### What this task involves
All that is wanted is an exact copy of the lines below, starting at the one that contains "Is there any white black left" and running to the end.

------------

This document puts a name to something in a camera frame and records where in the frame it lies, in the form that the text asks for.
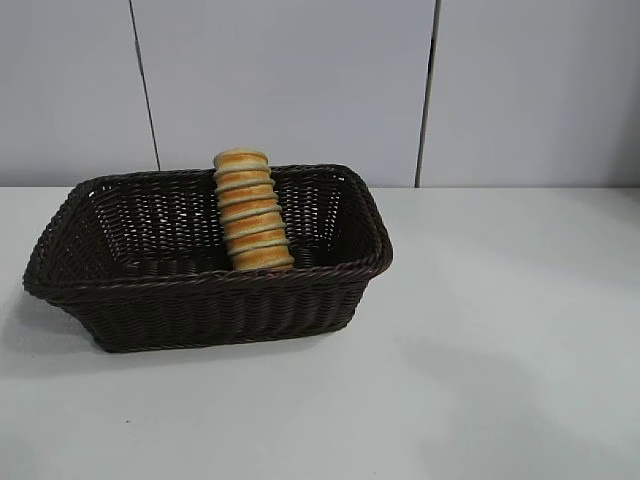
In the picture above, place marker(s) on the long striped bread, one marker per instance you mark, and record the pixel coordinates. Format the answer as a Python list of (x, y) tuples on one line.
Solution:
[(252, 220)]

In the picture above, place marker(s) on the dark brown wicker basket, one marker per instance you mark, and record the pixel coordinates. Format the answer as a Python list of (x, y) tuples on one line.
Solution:
[(200, 310)]

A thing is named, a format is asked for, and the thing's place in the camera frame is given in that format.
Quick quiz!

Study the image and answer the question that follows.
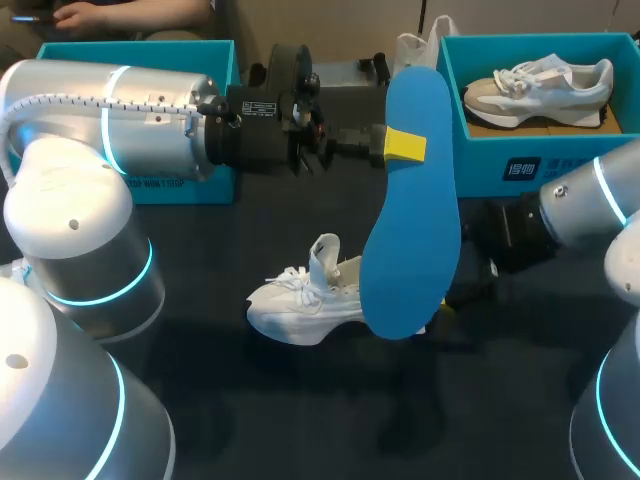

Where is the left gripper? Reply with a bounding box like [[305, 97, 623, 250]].
[[204, 43, 387, 177]]

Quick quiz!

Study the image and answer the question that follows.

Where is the teal shoebox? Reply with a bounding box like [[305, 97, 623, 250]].
[[35, 39, 239, 206], [435, 31, 640, 199]]

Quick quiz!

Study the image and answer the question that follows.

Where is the beige and white shoe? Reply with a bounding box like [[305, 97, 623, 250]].
[[461, 53, 616, 129]]

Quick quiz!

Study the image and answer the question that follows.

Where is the white plastic bag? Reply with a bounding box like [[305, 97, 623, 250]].
[[394, 14, 462, 77]]

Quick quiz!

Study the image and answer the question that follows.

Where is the blue insole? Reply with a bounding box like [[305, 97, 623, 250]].
[[360, 66, 462, 342]]

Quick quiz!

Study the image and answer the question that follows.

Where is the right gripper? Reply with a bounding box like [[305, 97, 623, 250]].
[[369, 124, 557, 327]]

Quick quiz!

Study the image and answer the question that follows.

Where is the person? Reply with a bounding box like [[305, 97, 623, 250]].
[[0, 0, 212, 43]]

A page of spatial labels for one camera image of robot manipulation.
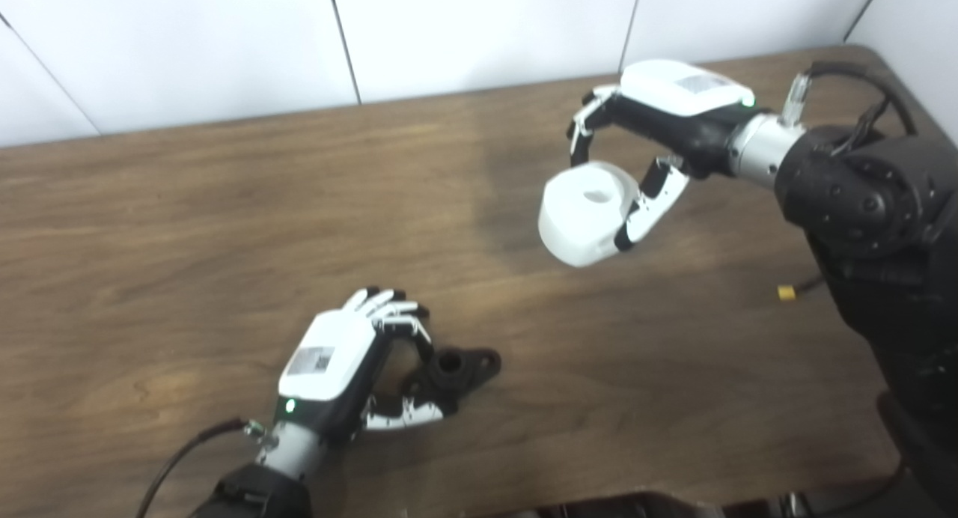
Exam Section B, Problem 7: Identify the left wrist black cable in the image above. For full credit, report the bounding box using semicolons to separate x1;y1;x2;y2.
136;418;269;518

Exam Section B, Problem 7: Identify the yellow connector plug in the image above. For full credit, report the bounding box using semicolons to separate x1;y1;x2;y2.
777;277;824;302

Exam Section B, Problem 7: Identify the round white piece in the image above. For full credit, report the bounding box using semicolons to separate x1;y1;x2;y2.
538;162;641;268

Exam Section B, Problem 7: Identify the black flanged holder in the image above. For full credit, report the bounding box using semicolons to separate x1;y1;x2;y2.
404;347;502;415

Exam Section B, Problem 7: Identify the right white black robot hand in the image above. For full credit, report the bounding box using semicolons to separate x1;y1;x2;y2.
567;60;757;253

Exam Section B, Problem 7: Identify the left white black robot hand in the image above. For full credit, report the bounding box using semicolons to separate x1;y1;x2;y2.
277;286;450;444

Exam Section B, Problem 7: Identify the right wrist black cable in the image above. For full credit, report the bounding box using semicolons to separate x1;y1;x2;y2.
782;61;918;148

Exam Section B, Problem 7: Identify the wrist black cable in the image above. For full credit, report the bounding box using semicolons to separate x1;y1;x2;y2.
782;61;918;148
136;418;269;518

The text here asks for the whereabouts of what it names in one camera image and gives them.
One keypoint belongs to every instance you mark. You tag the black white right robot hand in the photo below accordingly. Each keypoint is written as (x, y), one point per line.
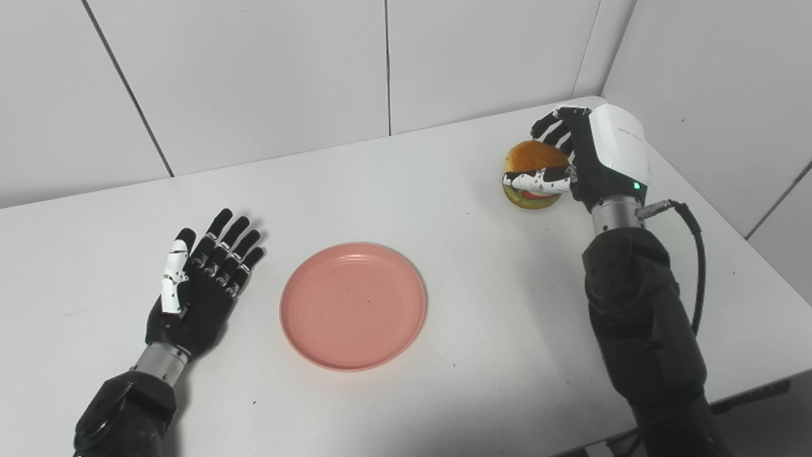
(615, 152)

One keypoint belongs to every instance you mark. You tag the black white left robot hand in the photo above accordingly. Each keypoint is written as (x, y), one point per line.
(200, 311)

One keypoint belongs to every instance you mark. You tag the toy hamburger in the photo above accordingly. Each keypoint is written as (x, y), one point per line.
(530, 155)

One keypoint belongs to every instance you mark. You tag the pink round plate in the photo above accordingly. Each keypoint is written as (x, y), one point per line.
(352, 304)

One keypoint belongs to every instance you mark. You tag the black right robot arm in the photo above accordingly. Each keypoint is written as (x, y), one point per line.
(641, 330)

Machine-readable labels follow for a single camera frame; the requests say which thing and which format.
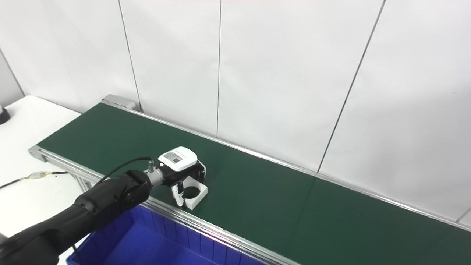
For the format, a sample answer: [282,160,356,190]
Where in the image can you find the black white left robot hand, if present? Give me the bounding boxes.
[156,146,206,208]

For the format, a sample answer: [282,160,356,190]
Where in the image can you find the white square part with hole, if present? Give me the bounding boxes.
[182,176,208,211]

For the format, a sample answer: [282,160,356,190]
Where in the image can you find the green conveyor belt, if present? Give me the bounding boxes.
[38,103,471,265]
[29,95,471,265]

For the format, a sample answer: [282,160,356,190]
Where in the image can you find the grey conveyor end housing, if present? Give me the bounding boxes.
[102,94,137,111]

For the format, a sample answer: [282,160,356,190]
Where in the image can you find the blue bin with white parts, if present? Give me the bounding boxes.
[66,204,265,265]

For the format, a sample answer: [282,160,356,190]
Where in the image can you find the aluminium conveyor leg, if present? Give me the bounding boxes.
[72,173,92,192]

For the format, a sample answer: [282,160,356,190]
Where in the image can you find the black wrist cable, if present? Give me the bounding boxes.
[98,157,154,184]

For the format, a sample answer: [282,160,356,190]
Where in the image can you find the thin cable with clear connector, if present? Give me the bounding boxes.
[0,170,68,189]

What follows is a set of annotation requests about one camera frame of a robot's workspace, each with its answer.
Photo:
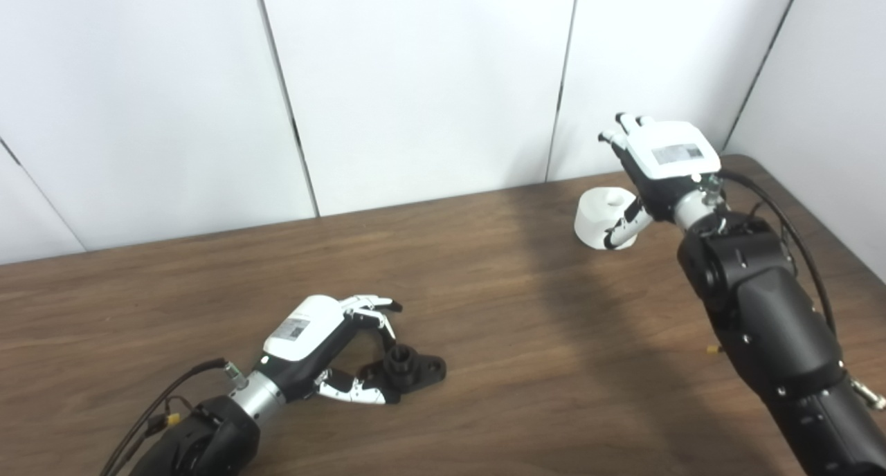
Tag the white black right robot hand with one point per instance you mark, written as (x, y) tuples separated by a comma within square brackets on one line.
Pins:
[(668, 154)]

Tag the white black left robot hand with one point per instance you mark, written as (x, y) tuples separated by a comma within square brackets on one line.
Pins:
[(304, 331)]

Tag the round white piece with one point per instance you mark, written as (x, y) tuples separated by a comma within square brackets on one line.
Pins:
[(594, 216)]

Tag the black flanged holder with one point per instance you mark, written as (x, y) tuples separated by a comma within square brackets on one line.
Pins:
[(415, 369)]

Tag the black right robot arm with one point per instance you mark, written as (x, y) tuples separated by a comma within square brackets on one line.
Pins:
[(768, 310)]

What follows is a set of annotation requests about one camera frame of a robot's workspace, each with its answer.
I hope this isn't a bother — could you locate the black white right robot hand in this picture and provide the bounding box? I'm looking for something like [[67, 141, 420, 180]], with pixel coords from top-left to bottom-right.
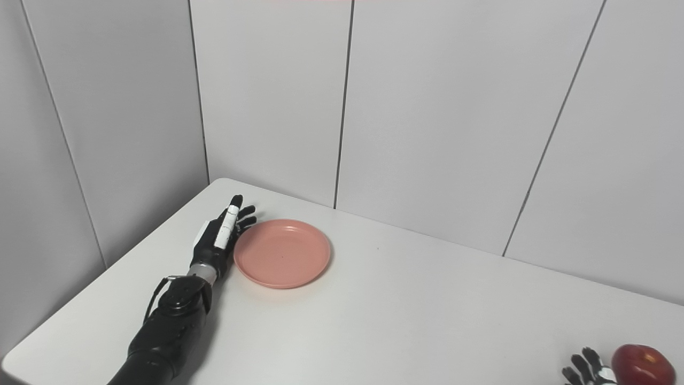
[[561, 347, 618, 385]]

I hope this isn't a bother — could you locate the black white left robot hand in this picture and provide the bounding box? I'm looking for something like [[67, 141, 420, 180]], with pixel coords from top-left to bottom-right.
[[190, 195, 258, 280]]

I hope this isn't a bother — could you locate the red apple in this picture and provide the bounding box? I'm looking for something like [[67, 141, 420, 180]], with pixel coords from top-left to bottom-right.
[[611, 344, 676, 385]]

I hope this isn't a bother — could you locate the pink round plate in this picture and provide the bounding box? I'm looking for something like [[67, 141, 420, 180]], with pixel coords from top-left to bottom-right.
[[233, 219, 331, 290]]

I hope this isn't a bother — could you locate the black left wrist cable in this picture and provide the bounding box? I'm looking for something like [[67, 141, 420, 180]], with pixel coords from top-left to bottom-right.
[[142, 274, 185, 324]]

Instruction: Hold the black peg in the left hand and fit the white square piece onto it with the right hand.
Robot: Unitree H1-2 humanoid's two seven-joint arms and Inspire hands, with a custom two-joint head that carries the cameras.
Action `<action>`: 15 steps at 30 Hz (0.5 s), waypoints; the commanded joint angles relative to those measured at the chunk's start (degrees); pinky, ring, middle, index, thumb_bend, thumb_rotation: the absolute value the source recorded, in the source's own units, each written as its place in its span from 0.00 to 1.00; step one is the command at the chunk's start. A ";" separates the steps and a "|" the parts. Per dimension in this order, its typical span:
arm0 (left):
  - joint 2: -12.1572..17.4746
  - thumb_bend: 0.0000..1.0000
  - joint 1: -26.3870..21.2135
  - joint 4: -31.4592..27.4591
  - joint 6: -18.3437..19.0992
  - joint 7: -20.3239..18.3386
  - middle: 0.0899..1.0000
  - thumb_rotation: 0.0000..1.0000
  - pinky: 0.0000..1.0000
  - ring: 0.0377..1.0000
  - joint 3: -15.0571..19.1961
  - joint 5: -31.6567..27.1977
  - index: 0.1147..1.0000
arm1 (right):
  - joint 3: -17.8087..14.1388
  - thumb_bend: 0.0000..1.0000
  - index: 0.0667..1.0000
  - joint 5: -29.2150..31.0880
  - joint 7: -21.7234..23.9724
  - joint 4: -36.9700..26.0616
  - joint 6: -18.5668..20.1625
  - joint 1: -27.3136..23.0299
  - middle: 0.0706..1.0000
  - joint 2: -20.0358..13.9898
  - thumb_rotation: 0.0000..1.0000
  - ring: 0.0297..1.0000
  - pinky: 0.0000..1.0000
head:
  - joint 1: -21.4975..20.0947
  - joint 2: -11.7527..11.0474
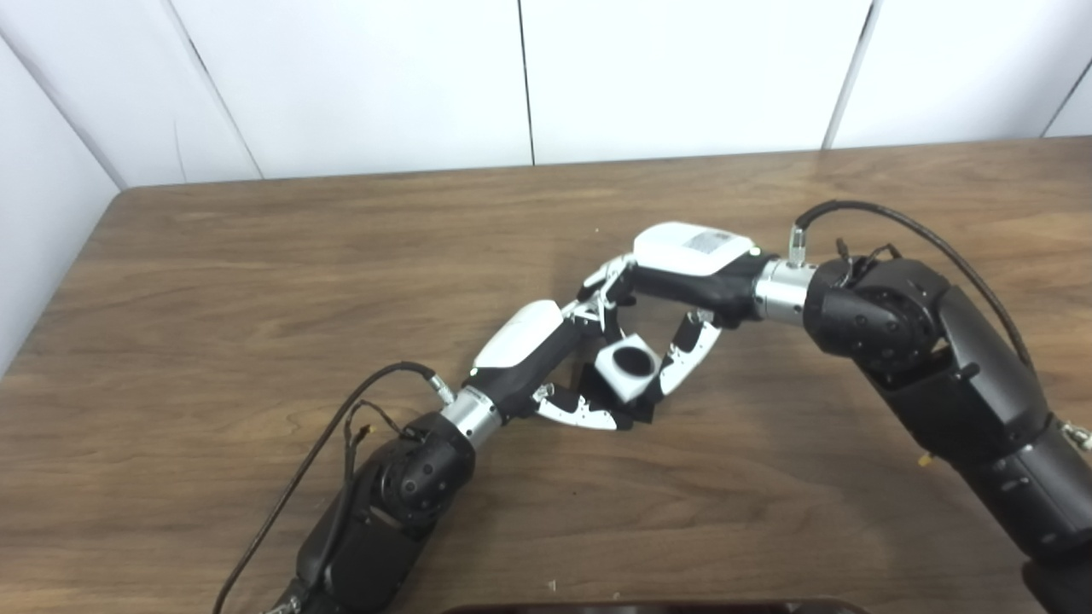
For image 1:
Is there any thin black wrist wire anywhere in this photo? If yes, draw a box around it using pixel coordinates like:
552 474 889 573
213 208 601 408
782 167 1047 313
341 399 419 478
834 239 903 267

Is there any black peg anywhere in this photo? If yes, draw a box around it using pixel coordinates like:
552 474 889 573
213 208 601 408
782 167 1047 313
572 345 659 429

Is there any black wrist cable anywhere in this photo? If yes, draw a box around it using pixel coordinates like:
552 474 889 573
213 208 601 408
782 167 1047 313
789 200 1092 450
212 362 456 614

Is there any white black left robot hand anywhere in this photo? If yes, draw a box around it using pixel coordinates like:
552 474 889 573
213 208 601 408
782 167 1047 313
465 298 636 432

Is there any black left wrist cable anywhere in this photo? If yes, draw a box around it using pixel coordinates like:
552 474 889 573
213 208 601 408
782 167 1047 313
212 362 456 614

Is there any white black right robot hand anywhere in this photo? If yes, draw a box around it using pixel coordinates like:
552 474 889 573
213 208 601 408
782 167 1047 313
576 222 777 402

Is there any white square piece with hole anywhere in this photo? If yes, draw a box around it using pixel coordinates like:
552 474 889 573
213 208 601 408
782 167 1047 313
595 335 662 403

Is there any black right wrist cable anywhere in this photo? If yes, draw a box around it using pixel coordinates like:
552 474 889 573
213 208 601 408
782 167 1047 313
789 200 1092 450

------------

### Answer to the exercise
Is there any white black left robot hand anywhere in this photo? If yes, draw a box around it using pixel coordinates like:
552 474 889 573
213 208 601 408
782 167 1047 313
465 298 636 432

Is there any black left wrist cable anywhere in this photo? If yes, draw a box around it using pixel coordinates like:
552 474 889 573
213 208 601 408
782 167 1047 313
212 362 456 614

Is there any white black right robot hand anywhere in this photo? If yes, draw a box around it using pixel coordinates like:
552 474 889 573
213 208 601 408
782 167 1047 313
576 222 777 402

Is there any white square piece with hole anywhere in this photo? If yes, draw a box around it using pixel coordinates like:
552 474 889 573
213 208 601 408
782 167 1047 313
595 335 662 403

Is there any black right wrist cable anywhere in this photo? If yes, draw a box around it using pixel coordinates like:
552 474 889 573
213 208 601 408
782 167 1047 313
789 200 1092 450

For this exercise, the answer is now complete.